Favenin ist nämlich nicht der Böse, obwohl wir seinen brutalen Racheanwandlungen folgen. Böse ist das gesamte System der Polizei, die sich mit Gangstern gemein macht. Vor diesem Hintergrund – weil von der Obrigkeit nichts zu erwarten ist – erzählt der Film zwei Revengestories, die quer zueinander verlaufen. Rache: Das ist eines der Hauptmotive im Grindhouse-Film. Wenn sie aber wie hier doppelt erzählt wird, in zweifacher Weise ineinander verschlungen und gegeneinander gesetzt: Dann wird daraus Kunst. Weil die Rache nicht mehr nur Handlung antreiben und Nervenkitzel generieren soll, sondern weil sie selbst zum Gegenstand des Films wird.

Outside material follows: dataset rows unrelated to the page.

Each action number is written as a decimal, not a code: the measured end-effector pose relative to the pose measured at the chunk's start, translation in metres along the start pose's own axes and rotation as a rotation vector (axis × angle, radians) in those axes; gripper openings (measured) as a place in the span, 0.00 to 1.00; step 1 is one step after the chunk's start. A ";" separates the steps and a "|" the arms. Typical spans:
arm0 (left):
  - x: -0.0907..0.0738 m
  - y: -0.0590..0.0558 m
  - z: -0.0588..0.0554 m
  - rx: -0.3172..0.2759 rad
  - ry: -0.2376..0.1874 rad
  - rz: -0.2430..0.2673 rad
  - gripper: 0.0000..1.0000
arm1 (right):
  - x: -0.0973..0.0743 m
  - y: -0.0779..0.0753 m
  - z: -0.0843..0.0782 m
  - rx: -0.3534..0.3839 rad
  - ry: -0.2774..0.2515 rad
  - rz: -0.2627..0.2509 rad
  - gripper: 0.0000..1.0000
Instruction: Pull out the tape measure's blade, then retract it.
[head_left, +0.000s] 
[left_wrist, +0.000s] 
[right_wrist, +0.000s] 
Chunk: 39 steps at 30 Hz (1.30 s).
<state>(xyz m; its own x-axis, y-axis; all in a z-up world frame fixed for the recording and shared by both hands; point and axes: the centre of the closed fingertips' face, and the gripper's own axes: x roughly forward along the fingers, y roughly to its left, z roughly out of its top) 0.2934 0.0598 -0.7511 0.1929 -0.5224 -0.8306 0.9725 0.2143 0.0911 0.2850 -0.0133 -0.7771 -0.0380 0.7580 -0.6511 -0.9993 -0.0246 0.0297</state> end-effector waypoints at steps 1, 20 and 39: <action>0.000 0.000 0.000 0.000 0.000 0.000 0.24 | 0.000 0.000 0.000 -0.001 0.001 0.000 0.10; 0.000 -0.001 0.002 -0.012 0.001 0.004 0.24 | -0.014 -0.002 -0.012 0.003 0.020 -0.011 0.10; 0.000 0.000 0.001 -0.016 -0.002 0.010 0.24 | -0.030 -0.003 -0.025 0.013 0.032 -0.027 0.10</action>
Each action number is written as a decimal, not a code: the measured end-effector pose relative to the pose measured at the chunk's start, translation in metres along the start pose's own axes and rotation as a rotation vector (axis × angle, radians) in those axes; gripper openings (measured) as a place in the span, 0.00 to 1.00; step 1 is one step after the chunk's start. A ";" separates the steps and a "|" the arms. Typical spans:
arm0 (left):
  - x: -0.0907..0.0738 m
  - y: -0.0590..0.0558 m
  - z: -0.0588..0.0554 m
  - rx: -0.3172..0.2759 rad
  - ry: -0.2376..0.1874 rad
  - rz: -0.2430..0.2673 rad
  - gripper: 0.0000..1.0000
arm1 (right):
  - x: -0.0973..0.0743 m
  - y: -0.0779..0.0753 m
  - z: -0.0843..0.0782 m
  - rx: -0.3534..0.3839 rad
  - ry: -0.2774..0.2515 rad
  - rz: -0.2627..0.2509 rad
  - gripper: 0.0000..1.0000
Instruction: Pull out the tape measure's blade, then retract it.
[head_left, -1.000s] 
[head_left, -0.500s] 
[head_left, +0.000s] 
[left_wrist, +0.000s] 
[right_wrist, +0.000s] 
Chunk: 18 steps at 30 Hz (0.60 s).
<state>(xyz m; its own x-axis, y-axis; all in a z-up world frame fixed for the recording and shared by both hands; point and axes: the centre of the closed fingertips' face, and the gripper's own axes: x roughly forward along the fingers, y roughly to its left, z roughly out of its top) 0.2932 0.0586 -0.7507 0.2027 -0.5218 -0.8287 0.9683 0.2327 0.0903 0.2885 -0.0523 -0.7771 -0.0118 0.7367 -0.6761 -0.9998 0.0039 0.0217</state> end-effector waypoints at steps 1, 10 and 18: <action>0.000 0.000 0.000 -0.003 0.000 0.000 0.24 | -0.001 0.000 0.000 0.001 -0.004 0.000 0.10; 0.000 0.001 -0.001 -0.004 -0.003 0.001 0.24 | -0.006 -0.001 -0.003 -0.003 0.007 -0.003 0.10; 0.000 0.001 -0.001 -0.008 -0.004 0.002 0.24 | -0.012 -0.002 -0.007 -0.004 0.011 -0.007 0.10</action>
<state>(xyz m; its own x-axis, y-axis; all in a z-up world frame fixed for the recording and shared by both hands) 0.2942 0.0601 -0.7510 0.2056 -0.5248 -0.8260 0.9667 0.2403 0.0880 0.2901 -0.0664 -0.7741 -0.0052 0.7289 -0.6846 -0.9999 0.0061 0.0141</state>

Dan Rover, der Killer der Killer, agiert vom Gefängnis aus, versucht, seine Kumpel zu schützen, lässt Favenin beschatten. Der seinerseits erschießt skrupellos Viletti, den Mörder von Bernero; und lässt auch danach nicht ab, verbittert vom Wissen über die Machenschaften der Partei- und Politikoberen. Es geht nicht „Dirty Harry“-like um einen Cop, der einen brutalen, aber (vom Film) letztlich gerechtfertigten Feldzug startet; sondern: Alle sind auf dem falschen Weg, und alle machen alles noch viel schlimmer.